YOUR ASSIGNMENT
Look through the entries below and report every line that has "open".

INPUT DATA
= = = = = = =
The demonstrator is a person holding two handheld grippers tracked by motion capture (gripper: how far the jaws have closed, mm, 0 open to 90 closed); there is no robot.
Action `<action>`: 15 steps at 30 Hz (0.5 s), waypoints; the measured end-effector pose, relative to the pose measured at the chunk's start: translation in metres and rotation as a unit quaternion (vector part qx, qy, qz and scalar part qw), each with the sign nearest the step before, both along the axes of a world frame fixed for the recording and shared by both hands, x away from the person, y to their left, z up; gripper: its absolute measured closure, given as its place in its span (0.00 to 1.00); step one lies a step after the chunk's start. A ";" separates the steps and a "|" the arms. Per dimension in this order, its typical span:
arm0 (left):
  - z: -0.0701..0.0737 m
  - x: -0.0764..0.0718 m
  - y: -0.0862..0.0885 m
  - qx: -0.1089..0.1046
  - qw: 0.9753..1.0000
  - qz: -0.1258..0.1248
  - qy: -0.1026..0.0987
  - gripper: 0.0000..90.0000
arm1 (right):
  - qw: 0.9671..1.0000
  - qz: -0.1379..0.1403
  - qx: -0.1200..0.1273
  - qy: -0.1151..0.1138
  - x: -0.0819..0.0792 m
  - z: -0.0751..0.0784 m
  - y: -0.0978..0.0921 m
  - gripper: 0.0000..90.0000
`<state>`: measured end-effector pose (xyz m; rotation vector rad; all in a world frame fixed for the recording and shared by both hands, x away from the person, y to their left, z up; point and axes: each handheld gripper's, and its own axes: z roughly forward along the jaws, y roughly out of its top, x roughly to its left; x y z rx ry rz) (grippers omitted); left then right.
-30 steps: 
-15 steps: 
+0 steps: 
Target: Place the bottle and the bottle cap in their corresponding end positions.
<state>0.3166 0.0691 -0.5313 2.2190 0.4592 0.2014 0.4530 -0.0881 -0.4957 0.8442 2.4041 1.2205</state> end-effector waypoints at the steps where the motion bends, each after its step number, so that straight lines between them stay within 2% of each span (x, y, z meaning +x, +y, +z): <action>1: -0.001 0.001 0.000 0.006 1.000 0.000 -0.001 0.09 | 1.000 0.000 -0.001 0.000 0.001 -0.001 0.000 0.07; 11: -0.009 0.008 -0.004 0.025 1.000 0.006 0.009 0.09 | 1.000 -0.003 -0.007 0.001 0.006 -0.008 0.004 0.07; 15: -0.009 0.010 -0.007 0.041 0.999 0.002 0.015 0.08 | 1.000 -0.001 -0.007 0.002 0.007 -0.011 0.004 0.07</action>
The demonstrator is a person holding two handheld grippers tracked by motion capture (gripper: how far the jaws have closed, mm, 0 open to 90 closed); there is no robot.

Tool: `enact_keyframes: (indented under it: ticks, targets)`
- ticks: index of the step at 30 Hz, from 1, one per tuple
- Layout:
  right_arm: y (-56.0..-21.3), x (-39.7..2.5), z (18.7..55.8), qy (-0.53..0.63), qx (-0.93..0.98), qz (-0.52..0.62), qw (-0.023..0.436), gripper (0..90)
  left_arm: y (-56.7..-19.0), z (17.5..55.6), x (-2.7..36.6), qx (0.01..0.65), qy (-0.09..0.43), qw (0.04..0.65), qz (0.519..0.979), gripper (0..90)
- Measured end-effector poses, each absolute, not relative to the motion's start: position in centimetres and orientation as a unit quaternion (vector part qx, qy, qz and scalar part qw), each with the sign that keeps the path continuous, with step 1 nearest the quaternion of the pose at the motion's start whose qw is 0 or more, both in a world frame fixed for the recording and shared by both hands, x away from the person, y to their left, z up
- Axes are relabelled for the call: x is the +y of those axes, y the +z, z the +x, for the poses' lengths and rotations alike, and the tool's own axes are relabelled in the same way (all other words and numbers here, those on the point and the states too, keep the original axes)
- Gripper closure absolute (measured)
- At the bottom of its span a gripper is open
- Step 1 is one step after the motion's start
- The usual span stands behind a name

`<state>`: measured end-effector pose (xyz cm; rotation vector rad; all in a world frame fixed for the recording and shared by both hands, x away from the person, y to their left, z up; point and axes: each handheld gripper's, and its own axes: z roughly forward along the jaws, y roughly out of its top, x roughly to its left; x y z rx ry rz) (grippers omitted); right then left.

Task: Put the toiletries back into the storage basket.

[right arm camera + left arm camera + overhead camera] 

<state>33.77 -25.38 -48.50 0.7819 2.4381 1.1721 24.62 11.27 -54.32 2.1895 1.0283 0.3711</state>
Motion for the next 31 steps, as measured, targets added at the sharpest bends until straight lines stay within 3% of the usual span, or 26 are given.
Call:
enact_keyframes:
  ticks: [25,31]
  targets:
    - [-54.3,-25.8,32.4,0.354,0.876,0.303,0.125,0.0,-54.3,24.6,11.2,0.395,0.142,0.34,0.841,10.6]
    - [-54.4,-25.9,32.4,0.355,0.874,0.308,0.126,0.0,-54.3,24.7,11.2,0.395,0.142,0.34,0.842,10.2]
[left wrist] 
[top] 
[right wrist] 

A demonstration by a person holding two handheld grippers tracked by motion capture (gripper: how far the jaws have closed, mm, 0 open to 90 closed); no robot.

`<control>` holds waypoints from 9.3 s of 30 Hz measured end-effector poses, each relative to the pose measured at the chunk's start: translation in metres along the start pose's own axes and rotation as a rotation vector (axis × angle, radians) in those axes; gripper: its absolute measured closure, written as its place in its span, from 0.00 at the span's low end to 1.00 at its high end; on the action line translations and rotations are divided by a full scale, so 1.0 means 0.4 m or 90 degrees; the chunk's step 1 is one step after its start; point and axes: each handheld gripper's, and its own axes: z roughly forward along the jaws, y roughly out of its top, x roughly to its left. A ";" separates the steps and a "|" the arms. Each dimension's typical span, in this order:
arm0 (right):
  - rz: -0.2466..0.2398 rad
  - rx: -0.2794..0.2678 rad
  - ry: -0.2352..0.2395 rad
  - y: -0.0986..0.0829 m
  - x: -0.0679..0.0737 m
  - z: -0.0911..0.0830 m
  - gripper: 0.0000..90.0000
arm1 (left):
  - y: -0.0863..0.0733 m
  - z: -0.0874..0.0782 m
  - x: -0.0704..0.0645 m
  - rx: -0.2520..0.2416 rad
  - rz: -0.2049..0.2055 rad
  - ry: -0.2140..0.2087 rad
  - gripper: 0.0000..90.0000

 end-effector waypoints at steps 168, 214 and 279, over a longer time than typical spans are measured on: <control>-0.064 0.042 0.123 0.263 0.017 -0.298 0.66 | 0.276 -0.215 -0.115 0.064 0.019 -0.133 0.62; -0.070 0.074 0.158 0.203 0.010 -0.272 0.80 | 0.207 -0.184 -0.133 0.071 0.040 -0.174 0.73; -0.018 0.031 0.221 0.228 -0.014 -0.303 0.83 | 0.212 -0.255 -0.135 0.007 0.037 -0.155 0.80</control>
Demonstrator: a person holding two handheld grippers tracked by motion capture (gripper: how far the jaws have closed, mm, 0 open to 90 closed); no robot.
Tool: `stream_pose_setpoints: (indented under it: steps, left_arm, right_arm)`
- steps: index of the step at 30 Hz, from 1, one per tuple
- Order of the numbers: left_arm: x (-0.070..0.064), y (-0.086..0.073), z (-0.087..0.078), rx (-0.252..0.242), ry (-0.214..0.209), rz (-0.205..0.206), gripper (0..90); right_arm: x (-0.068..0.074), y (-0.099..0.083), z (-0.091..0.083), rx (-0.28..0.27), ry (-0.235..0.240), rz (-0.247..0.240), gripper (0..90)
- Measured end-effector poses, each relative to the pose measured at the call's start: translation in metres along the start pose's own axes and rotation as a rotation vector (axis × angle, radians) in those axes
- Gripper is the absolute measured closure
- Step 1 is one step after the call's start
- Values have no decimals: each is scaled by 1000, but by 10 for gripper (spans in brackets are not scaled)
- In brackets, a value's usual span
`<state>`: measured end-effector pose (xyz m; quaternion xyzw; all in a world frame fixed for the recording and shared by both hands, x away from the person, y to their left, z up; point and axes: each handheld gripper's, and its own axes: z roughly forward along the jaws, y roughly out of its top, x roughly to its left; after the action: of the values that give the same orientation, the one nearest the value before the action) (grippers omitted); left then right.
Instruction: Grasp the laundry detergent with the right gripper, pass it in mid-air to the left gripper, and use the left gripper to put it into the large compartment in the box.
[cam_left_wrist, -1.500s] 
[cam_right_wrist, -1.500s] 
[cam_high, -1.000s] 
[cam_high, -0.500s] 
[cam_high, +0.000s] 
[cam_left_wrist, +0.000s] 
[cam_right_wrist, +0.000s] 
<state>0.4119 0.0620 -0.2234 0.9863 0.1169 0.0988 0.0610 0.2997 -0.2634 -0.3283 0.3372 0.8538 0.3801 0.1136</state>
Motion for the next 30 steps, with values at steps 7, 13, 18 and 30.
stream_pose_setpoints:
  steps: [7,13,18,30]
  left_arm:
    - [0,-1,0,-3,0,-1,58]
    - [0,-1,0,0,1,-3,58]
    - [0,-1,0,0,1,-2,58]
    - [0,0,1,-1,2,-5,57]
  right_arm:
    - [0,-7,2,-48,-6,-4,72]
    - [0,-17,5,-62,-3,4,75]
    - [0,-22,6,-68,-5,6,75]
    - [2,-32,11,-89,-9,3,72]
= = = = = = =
TASK RESULT
The demonstrator is a person holding two handheld grippers tracked by motion capture (gripper: how far the jaws have closed, mm, 0 open to 90 closed); there is no robot.
The demonstrator is a person holding two handheld grippers tracked by motion capture (gripper: how far the jaws have closed, mm, 0 open to 90 closed); there is no robot.
- At the bottom of its span a gripper is open
A demonstration by a person holding two handheld grippers tracked by motion capture (gripper: how far the jaws have closed, mm, 0 open to 90 closed); no robot.
Demonstrator: a person holding two handheld grippers tracked by motion capture (gripper: how far the jaws have closed, mm, 0 open to 90 closed); no robot.

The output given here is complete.